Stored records
[Start of section]
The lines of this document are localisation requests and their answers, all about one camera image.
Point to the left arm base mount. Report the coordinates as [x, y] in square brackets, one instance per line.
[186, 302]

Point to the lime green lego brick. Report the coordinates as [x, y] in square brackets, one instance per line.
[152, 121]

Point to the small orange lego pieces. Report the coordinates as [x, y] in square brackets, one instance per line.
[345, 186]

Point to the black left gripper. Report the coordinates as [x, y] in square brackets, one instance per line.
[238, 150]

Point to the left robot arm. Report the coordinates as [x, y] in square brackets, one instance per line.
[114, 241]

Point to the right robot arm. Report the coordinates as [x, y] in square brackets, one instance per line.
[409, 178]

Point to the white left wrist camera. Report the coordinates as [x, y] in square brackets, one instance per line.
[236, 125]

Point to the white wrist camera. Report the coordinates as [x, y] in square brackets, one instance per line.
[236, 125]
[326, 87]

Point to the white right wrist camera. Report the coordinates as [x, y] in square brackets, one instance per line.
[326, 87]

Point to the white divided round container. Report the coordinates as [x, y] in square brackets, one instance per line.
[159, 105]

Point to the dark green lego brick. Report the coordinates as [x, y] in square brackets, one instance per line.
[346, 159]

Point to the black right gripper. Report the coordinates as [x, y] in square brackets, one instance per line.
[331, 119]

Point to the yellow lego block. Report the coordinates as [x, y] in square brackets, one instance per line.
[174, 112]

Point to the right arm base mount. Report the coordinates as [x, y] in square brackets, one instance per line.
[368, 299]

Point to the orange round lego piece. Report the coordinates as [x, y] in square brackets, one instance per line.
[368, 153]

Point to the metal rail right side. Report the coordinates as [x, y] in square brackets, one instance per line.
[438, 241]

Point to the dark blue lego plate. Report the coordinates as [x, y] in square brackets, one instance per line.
[End of section]
| PROBLEM |
The range runs from the line with "Point to the white right" to the last line of the entries above, both included. Restate it word for word.

| SOLUTION TO THIS PROBLEM |
Point to the white right wrist camera. Report the coordinates as [x, y] in square brackets, one instance per line.
[326, 87]

Point to the white divided round container. Report the coordinates as [x, y] in square brackets, one instance per line.
[159, 105]

Point to the dark green lego brick. Report the coordinates as [x, y] in square brackets, one instance per line.
[346, 159]

Point to the black right gripper. Report the coordinates as [x, y] in square brackets, one instance per line.
[331, 119]

Point to the yellow lego block. Report the coordinates as [x, y] in square brackets, one instance per line.
[174, 112]

Point to the right arm base mount. Report the coordinates as [x, y] in square brackets, one instance per line.
[368, 299]

Point to the orange round lego piece. Report the coordinates as [x, y] in square brackets, one instance per line.
[368, 153]

Point to the metal rail right side. Report the coordinates as [x, y] in square brackets, one instance per line.
[438, 241]

Point to the dark blue lego plate. Report the coordinates as [x, y] in square brackets, one instance per line.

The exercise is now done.